=== Work to be completed ===
Your answer should be one number, the count of lines in the listing below containing the word "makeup".
########
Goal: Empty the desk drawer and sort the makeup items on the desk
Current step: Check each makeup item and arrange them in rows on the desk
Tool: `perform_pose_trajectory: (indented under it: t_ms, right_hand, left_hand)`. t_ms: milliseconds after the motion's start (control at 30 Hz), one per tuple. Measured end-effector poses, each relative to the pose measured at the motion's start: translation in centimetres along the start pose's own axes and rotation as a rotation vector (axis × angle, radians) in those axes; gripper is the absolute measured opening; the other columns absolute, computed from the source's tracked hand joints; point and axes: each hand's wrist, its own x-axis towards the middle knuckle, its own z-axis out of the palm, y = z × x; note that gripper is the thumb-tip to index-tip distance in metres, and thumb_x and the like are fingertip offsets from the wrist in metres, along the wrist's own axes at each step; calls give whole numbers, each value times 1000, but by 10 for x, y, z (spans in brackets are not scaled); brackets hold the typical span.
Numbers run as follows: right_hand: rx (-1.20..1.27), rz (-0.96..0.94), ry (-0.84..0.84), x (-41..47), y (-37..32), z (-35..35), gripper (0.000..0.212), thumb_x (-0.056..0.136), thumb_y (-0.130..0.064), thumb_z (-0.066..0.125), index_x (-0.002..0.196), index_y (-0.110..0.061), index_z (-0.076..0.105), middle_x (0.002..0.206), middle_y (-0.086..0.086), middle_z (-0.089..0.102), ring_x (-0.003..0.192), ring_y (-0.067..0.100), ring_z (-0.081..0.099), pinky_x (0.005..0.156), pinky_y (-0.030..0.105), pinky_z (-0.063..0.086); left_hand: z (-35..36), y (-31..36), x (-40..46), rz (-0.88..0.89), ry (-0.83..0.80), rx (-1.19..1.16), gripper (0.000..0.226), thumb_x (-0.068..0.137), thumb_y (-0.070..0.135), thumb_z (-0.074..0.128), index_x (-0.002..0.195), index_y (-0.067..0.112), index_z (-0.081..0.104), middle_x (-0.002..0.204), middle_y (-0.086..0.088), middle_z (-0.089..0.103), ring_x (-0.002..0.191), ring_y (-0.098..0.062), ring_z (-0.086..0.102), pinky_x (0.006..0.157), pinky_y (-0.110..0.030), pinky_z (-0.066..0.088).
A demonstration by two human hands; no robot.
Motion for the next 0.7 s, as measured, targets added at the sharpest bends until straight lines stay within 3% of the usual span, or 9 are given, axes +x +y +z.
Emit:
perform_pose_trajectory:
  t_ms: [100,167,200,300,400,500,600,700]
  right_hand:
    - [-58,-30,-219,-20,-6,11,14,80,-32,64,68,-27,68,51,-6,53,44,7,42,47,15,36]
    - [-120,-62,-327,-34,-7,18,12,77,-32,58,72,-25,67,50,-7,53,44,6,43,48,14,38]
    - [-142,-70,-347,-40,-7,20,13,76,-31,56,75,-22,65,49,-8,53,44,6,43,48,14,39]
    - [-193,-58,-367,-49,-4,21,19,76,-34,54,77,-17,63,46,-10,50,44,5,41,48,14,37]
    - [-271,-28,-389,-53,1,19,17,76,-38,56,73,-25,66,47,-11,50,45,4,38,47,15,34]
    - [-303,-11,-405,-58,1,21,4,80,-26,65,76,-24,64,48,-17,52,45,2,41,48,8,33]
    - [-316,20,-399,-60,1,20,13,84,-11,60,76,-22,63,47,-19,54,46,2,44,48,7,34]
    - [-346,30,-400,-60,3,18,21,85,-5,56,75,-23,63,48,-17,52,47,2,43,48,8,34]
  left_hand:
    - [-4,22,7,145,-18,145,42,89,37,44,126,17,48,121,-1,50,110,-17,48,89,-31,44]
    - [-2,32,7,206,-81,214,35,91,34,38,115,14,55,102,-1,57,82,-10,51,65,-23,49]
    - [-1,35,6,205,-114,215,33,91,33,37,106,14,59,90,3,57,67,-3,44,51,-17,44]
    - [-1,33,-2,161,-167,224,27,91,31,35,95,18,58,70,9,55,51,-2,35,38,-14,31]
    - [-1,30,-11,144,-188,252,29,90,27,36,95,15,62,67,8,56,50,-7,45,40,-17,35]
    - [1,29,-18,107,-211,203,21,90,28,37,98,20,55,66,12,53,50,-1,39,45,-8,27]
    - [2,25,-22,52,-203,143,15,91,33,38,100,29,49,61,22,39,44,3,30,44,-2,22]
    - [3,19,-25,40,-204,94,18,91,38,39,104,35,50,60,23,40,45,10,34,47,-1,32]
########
=== Task response ===
2